Scalable Multi-Core Model Checking

Alfons Laarman

Promotor: prof.dr. J.C. van de Pol (UT)
Universiteit Twente
Date: 9 May
Thesis: PDF

Summary

Our modern society relies increasingly on the sound performance of digital systems. Guaranteeing that these systems actually behave correctly according to their specification is not a trivial task, yet it is essential for mission-critical systems like auto-pilots, (nuclear) power-plant controllers and your car’s ABS.

The highest degree of certainty about a system’s correctness can be obtained via mathematical proof, a tedious manual process of formally describing and analyzing the system’s behavior. Especially the latter step is tedious and requires the creativity of a mathematician to demonstrate that certain properties are preserved under the strict mathematical rule system. With the invention of “model checking”, this part of this process became automated, by letting a computer exhaustively explore the behavior of the system.

However, the size of the systems that can be “model checked” is severely limited by the available computational resources. This is caused by the so called state explosion, a consequence of the fact that a machine can only perform small mechanized computations and does not exhibit the creativity to make generalizing (thinking) steps. Therefore, the goal of the current thesis is to enable the full use of computational power of modern multi-core computers for model checking. The parallel model checking procedures that we present, utilize all available processor cores and obtain a speedup proportional to the number of cores, i.e. they are “scalable”.

The current thesis achieves efficient parallelization of a broad set of model checking problems in three steps, each described in one part of the thesis:

First, we adapt lockless hash tables for multi-core, explicit-state reachability, the underlying search method that realizes the exhaustive exploration of the system’s behavior. With a concurrent tree data structure we realize state compression, and reduce memory requirements significantly. Incremental updates to this tree further ensure similar performance and scalability as the lockless hash table, while the combination with a compact hash table realizes small compressed sizes of around 4 bytes per state, even when storing more than 10 billion states. Empirical evidence shows that the compression rates most often lie within 110% of this optimal.

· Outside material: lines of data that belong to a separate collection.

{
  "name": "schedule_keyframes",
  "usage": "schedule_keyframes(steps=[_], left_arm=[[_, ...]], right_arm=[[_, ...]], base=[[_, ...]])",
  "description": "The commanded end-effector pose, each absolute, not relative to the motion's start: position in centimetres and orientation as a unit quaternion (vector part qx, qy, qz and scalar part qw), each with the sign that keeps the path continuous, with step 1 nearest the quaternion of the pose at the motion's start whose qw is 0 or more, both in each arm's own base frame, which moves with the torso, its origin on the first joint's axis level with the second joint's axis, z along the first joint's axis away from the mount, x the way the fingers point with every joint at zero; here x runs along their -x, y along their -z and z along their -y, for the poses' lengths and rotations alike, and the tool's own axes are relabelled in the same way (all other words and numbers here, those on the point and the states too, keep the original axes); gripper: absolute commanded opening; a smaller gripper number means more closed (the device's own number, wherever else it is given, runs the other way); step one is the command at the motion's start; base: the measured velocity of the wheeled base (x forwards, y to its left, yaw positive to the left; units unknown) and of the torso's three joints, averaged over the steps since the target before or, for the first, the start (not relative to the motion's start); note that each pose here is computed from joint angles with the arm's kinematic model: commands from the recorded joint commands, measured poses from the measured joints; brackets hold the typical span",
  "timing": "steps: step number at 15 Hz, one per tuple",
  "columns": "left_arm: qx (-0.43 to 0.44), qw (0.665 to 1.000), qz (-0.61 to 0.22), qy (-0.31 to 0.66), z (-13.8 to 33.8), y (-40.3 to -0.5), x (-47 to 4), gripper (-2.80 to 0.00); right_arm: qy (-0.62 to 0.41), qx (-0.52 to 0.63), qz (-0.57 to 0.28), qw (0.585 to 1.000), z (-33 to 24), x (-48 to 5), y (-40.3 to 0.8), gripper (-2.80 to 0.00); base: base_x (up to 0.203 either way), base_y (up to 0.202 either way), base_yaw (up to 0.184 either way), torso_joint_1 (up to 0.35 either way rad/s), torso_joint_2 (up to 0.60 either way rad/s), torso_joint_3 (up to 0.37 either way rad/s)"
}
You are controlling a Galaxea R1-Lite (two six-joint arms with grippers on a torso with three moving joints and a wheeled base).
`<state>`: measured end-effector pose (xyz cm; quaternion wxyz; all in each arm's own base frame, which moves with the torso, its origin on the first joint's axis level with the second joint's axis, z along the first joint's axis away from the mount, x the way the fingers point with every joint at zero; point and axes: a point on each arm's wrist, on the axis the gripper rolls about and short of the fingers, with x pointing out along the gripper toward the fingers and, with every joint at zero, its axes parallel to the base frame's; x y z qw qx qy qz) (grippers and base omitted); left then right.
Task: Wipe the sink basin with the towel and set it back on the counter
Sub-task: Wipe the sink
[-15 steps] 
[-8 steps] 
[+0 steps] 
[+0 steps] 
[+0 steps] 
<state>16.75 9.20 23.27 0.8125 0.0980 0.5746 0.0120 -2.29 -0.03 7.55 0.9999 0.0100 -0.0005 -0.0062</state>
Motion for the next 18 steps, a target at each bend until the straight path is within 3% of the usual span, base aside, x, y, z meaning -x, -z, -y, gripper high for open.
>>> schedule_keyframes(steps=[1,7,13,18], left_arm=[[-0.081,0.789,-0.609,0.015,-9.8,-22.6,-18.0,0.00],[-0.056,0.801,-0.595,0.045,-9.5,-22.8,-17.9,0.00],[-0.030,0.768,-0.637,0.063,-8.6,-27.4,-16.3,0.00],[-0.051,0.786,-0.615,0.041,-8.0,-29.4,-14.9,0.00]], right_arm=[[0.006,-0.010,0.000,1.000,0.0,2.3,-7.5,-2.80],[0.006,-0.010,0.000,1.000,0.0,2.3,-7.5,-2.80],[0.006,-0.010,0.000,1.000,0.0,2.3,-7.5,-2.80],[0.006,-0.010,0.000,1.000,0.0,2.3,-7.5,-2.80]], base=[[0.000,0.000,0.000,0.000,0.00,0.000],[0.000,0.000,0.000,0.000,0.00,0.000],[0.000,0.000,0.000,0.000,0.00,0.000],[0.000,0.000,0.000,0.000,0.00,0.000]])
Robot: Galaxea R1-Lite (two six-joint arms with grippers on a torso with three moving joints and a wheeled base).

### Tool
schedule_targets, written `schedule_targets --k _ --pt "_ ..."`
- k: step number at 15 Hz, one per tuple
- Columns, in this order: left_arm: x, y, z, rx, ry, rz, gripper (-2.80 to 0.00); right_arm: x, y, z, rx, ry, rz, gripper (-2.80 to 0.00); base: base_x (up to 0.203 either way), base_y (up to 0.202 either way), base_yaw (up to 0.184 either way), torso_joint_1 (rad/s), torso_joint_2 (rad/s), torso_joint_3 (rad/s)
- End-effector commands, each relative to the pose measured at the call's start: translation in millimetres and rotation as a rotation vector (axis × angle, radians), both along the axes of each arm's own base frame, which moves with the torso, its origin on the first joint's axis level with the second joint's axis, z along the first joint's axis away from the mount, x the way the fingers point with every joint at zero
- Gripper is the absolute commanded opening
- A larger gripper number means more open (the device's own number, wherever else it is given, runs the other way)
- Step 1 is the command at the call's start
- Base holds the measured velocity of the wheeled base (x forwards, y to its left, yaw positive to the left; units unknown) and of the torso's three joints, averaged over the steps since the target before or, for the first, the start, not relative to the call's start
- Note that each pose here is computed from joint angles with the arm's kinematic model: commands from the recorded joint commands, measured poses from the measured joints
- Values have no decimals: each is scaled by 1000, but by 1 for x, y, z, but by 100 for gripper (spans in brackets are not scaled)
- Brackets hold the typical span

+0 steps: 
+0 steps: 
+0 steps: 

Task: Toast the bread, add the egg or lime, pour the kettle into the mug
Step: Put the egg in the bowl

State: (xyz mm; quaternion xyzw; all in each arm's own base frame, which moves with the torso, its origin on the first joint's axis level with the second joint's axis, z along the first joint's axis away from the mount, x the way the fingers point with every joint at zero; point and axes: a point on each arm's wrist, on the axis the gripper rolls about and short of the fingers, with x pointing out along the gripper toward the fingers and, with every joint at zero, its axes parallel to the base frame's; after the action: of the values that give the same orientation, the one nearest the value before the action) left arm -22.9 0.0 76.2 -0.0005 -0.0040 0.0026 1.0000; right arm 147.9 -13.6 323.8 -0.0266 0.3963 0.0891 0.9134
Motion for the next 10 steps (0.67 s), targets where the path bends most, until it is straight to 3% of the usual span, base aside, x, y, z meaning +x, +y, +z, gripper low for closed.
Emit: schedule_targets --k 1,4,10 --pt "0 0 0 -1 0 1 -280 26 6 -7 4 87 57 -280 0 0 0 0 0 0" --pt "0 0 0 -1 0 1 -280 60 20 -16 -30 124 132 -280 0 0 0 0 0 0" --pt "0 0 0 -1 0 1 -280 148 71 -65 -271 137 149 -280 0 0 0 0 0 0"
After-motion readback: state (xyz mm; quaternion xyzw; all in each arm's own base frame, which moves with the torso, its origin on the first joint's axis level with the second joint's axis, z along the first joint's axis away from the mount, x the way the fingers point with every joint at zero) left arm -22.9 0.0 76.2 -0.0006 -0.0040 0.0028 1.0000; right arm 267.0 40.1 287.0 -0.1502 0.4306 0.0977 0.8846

Second, we devise parallel nested depth-first search algorithms to support model checking of LTL properties in linear time. Building on the multi-core reachability, we let worker threads progress semi-independently through the search space. This swarm-based technique leverages low communication costs through the use of optimistic, yet possibly redundant work scheduling. It could therefore become more important in future multi-core systems, where communication costs rise with the increasing steepness of memory hierarchies. Experiments on current hardware already demonstrate little redundancy and good scalability.

Third, to support verification of real-time systems as well, we extend multi-core reachability and LTL checking to the domain of timed automata. We develop a lockless multimap to record time-abstracted states, and also present algorithms that deal with coarse subsumption abstraction for the verification of LTL for solving larger problem instances. The scalability, memory compression and performance are all maintained in the timed setting, and experiments therefore show great gains with respect to the state-of-the-art timed model checker UPPAAL.

The above techniques were all implemented in the model checking toolset LTSmin, which is language-independent, allowing a direct comparison to other model checkers. We present an experimental comparison with the state-of-the-art explicit-state model checkers SPIN and DiVinE. Both implement multi-core algorithms, while DiVinE also heavily focuses on distributed verification. These experiments show that our proposed techniques offer significant improvements in terms of scalability, absolute performance and memory usage.
Current trends and future predictions tell us that the available processing cores increase exponentially over time (Moore’s Law). Hence, our results may stand to gain from this trend. Whether our proposed methods will withstand the ravages of time is to be seen, but so far the speedup of our algorithms has kept up with the 3-fold increase in cores that we have witnessed during this 4-year project.